There is clearly a need to mitigate the approaching epidemic of myopia and its complications. Meta-analysis of global epidemiological studies predicts a five-to-six-fold increase in myopic macular degeneration related visual impairment and blindness by 2050.8 It is essential to act now to prevent this surge. New Zealand is well placed to act with an existing childhood vision screening program at age 11, and this research highlights the cost-effectiveness of preventing childhood myopia progression.

Future research should focus on confirming the duration of benefits of atropine treatment. For example, whether the 50% reduction in the rate of progression persists beyond the 5-years follow-up period. Also, research should seek to establish the optimal therapeutic concentration of atropine. However, the cost-effectiveness of atropine in New Zealand will be driven mainly by the cost of the pharmacist’s time in preparing the solution rather than the cost of atropine itself. Currently, the only commercially available atropine eye drops is the MyopineTM eye drops developed by the Singapore Eye Research Institute. This costs between NZ$25–30 for a month supply, roughly half of what we pay in New Zealand.

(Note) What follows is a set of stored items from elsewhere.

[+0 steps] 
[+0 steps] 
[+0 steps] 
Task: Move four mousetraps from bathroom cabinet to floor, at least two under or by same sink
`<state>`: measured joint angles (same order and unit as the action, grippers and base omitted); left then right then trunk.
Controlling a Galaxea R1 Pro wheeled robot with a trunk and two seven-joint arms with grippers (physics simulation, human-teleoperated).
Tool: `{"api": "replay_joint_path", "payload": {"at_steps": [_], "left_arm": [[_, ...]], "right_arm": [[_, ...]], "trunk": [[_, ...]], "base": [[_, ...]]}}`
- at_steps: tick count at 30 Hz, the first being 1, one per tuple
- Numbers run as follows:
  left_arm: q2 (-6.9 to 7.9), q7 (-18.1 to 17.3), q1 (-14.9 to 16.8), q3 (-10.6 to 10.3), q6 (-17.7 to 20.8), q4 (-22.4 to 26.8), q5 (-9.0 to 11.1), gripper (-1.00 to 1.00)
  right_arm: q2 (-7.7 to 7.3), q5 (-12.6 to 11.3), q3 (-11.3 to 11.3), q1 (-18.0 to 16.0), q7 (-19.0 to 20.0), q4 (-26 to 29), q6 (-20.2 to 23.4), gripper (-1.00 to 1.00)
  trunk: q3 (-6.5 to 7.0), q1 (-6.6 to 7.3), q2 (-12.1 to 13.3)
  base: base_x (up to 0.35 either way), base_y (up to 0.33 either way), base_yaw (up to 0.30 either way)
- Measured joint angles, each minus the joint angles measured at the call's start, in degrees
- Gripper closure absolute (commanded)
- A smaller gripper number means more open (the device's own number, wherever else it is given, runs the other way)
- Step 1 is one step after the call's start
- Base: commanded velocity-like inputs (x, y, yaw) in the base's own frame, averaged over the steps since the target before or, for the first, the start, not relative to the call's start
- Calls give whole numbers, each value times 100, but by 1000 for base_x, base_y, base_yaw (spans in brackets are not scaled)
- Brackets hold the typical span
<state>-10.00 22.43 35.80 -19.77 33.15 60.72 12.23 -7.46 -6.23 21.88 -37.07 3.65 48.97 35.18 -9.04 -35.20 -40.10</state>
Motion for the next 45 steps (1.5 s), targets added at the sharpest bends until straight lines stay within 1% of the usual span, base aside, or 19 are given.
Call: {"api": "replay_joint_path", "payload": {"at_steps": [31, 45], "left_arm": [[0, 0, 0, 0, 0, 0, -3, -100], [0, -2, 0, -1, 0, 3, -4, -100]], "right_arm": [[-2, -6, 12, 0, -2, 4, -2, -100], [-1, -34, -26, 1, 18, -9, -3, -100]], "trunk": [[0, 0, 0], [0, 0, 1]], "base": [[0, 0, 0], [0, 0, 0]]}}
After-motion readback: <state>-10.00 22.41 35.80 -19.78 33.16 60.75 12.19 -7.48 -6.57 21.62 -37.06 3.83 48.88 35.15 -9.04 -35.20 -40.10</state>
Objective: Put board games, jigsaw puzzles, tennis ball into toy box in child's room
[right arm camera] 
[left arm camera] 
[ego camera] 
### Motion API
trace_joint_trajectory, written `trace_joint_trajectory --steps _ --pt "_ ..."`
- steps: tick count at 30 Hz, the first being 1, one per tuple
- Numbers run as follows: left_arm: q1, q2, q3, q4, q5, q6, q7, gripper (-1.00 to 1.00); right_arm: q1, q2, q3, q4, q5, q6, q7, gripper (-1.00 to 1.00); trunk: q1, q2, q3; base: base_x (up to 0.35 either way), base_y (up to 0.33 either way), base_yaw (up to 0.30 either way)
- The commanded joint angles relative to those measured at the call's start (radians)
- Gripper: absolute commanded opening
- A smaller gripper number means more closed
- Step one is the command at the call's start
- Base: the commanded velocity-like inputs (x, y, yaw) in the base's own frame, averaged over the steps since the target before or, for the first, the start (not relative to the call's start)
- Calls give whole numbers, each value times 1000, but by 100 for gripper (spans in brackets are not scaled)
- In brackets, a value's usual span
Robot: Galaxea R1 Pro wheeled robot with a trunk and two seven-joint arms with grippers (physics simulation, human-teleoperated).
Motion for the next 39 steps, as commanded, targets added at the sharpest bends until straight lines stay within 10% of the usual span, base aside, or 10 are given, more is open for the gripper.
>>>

Treatment with atropine eye drops can slow myopia progression in many children, thereby averting the costs associated with high and pathological myopia or blindness. Results from our Markov model suggest that screening children at age 11 for myopia using photorefraction results in an average of 0.0129 QALYs gained per individual screened, at the cost of NZ$1590 per QALY gained. This compares very favorably with other screening programs in New Zealand.71–73 The costs and benefits of active screening to identify and treat children with myopia are largely unknown. Mathematical modeling to assess the cost-effectiveness of screening for uncorrected refractive errors in children found that for countries in the WHO Western Pacific Region A (which includes New Zealand), cost per QALY averted was I$1232 (NZ$1780, using 2021 PPP exchange rate of 1.44574), when all school children between age 5–15 years are screened annually.75 Although there remain many unknowns, which were identified as limitations and areas for further research, this proof-of-concept calculation suggests that a real-world trial and cost-effectiveness analysis would be worthwhile to establish the actual screening cost and its impact.


The authors acknowledge Dr. Renoh Chalakkal for his support. CYH Received Funding as a Summer Student from oDocs Eye Care Research Institute. MB received funding from oDocs Eye Care Research Institute. This work was supported by HRC Health Delivery Research Activation Grant-2 (20/1258).


Dr Chuen Yen Hong reports personal fees, non-financial support from oDocs Eye Care Research Institute, grants from Health Research Council, during the conduct of the study. Dr Graham Wilson is a shareholder in oDocs Eye Care Ltd., during the conduct of the study. Dr Sheng Chiong Hong reports grants from oDocs Eye Care Ltd., during the conduct of the study. The authors report no other conflicts of interest in this work.